**ABOUT THIS EXERCISE:**
What lines in the records include the string "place"? Return each one.

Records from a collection

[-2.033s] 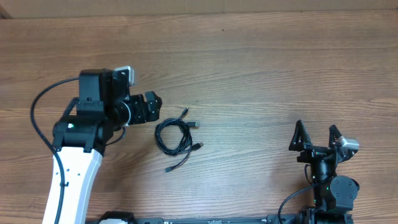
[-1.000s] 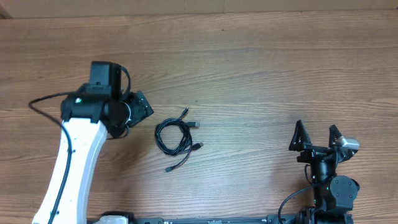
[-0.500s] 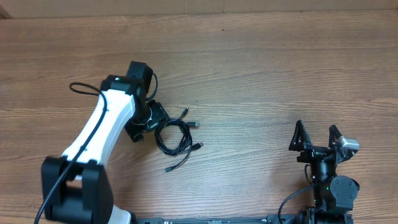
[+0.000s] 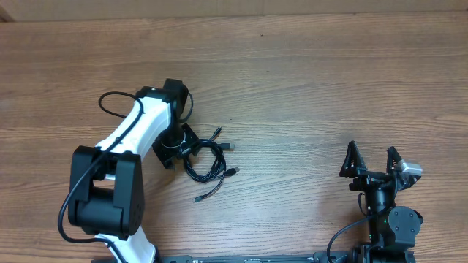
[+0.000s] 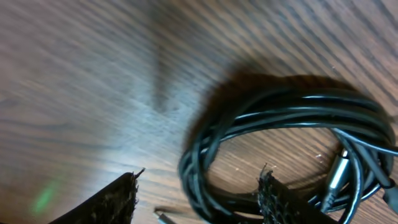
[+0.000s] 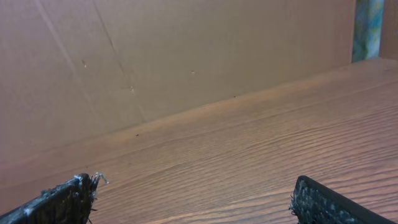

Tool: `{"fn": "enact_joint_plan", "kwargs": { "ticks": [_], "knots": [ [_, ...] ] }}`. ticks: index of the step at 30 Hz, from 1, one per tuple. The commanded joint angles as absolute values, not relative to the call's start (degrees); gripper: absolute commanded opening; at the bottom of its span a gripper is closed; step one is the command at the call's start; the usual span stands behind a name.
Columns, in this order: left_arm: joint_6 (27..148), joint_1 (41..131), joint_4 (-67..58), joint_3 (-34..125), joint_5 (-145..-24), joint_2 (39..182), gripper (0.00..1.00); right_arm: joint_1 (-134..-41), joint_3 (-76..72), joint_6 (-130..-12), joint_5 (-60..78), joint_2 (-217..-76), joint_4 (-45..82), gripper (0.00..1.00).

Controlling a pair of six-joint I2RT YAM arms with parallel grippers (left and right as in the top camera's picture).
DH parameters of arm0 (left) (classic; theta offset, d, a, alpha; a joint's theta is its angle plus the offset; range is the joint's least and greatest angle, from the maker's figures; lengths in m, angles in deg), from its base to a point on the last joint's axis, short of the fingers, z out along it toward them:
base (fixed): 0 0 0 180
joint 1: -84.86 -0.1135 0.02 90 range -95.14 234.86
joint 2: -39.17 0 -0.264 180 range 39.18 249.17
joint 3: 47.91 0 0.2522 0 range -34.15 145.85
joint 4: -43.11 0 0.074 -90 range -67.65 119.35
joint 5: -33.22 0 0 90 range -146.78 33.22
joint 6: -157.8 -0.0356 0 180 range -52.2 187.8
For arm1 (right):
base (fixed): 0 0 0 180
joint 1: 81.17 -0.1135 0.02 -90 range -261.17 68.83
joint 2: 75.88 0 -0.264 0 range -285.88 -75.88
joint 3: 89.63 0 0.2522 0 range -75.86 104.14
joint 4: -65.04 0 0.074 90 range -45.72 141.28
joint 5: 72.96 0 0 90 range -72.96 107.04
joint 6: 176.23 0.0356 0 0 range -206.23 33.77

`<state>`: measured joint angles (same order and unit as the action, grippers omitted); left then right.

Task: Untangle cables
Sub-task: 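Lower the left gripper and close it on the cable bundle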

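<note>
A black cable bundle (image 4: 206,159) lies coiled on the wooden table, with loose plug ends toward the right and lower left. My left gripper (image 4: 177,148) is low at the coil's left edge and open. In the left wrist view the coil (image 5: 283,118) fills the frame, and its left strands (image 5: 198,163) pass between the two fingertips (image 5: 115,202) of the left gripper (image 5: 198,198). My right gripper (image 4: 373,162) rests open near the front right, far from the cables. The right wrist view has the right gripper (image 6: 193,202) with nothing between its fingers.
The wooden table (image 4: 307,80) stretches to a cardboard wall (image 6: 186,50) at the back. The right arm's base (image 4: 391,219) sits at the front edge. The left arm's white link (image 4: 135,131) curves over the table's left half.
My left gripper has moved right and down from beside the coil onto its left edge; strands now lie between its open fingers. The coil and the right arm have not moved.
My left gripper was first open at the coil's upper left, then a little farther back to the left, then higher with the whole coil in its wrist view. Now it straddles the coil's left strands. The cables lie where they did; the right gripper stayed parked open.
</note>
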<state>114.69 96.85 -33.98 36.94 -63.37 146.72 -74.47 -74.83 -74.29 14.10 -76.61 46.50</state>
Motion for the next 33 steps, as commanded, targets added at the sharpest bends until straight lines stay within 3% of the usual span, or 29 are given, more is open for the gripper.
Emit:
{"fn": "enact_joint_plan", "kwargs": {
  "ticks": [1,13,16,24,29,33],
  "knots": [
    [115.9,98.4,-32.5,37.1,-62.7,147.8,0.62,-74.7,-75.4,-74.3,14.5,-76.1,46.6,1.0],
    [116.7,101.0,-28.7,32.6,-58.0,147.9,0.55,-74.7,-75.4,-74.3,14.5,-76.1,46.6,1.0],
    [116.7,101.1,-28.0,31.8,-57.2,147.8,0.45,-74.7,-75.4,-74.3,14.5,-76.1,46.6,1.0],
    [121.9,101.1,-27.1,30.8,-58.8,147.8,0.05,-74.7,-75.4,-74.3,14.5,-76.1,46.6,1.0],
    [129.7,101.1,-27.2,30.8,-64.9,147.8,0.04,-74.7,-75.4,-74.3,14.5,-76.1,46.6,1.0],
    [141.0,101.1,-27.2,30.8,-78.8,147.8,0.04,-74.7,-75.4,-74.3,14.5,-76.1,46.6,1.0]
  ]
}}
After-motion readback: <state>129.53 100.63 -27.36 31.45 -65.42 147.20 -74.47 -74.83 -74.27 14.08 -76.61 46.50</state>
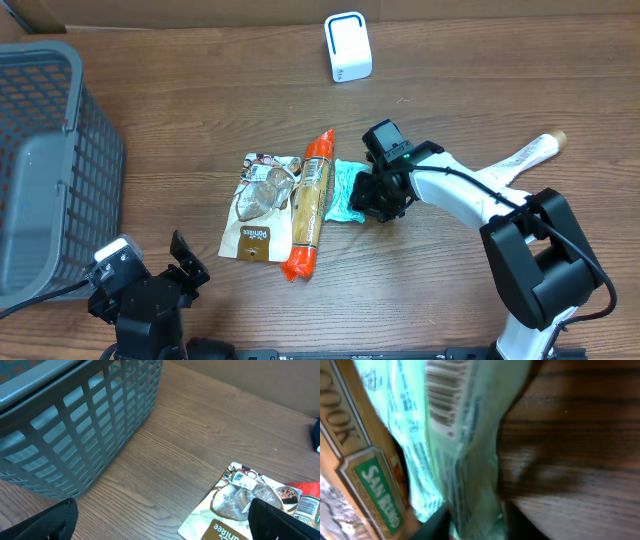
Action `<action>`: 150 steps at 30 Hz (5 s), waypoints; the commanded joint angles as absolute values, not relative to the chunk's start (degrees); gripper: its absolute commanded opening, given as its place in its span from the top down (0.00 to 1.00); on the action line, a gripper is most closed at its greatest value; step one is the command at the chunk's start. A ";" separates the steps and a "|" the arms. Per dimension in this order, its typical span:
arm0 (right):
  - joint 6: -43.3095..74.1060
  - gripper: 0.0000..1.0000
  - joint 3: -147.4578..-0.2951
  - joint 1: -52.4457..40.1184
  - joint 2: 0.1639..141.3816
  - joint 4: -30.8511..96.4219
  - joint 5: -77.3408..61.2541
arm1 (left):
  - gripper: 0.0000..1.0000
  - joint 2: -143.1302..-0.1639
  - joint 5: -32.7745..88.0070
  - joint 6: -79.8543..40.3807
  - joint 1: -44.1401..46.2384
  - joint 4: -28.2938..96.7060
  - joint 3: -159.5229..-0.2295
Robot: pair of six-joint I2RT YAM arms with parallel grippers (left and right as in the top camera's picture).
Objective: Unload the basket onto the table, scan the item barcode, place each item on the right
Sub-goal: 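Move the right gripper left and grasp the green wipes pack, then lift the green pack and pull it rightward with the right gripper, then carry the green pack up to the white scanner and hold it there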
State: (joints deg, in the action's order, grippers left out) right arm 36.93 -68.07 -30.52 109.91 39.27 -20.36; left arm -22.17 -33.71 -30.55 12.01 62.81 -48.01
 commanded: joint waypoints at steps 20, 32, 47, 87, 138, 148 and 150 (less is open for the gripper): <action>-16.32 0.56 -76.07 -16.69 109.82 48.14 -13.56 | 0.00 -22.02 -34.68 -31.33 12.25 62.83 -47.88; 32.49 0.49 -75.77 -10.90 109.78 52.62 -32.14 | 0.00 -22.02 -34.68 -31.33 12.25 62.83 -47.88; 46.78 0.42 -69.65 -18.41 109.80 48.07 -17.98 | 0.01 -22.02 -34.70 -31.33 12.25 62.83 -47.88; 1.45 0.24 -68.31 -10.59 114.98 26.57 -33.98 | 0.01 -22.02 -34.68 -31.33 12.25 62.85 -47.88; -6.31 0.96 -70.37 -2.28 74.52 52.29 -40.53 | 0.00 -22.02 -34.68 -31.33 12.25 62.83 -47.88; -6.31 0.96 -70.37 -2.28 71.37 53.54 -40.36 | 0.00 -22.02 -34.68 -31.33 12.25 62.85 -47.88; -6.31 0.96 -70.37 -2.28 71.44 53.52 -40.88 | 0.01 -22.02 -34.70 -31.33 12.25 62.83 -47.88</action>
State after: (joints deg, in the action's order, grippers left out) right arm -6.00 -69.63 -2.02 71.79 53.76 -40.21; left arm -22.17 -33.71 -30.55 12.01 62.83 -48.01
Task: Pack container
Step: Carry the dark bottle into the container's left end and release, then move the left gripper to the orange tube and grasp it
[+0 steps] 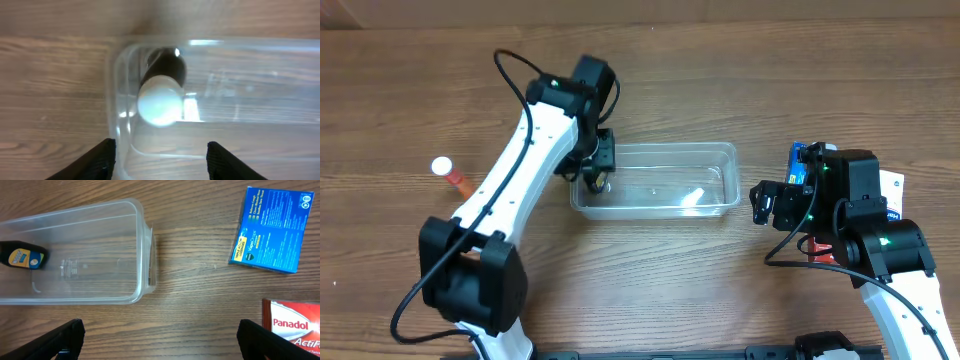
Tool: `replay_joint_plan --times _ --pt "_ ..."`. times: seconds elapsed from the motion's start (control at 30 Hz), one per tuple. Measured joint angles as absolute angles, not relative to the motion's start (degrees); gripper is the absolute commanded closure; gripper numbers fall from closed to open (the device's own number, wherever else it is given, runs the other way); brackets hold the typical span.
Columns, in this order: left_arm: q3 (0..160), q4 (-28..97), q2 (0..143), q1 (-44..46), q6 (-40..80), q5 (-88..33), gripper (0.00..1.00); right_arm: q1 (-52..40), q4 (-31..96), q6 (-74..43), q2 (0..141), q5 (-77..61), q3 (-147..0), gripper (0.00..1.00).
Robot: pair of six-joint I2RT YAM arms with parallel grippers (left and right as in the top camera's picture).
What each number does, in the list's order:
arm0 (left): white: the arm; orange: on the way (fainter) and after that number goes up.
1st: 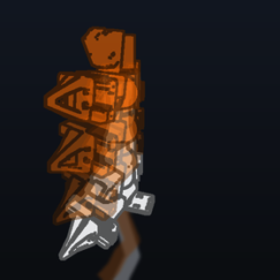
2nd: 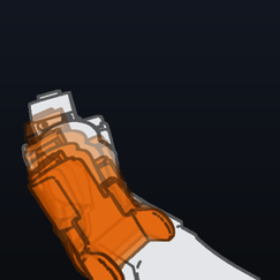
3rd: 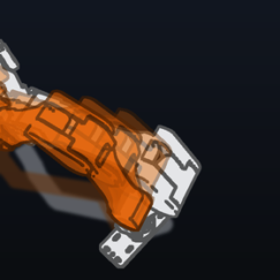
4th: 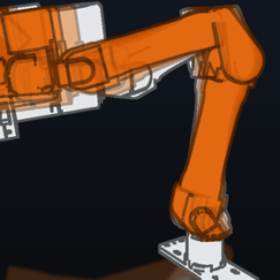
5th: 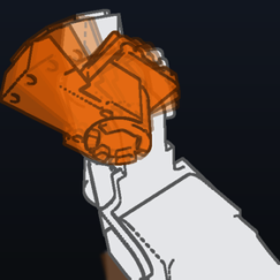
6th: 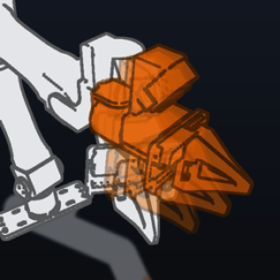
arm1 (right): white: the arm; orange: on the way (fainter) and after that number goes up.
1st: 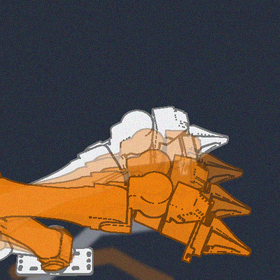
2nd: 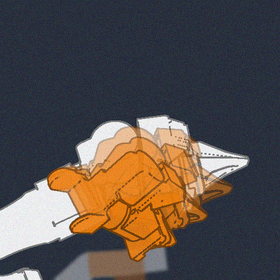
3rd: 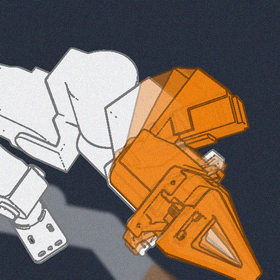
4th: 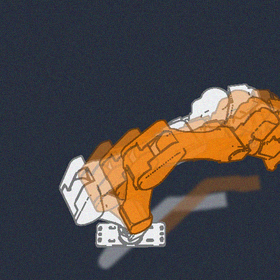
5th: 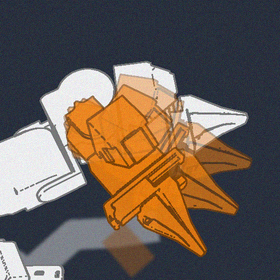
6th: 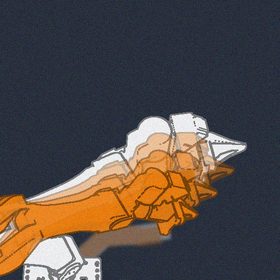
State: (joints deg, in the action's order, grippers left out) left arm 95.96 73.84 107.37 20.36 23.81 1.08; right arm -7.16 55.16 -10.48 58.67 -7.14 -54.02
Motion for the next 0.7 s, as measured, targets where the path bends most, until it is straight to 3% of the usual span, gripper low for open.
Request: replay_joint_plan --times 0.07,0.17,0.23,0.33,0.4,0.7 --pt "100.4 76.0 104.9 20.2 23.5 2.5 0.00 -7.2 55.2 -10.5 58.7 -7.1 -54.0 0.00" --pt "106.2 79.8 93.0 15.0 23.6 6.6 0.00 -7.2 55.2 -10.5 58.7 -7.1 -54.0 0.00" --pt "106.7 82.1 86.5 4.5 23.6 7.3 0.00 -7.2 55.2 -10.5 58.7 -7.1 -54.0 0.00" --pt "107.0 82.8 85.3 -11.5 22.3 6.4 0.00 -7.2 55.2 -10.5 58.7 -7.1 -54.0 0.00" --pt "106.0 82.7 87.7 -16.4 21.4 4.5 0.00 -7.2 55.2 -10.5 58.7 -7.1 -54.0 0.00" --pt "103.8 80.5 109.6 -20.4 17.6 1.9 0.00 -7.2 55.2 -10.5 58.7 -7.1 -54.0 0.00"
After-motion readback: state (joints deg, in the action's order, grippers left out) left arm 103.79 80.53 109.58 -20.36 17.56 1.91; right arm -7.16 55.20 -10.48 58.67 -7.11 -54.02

**TASK RESPONSE:**
Action `<action>`: 150 steps at 30 Hz (5 s), waypoints; the commanded joint angles as absolute values, not relative to the chunk's start (degrees); gripper: its absolute commanded opening, given as its place in its span from the top down (0.00 to 1.00); on the action line, a gripper is most closed at its greatest value; step one is the command at the chunk's start. A ";" separates the steps and a "|" the arms. Per dimension in this order, its typical span:
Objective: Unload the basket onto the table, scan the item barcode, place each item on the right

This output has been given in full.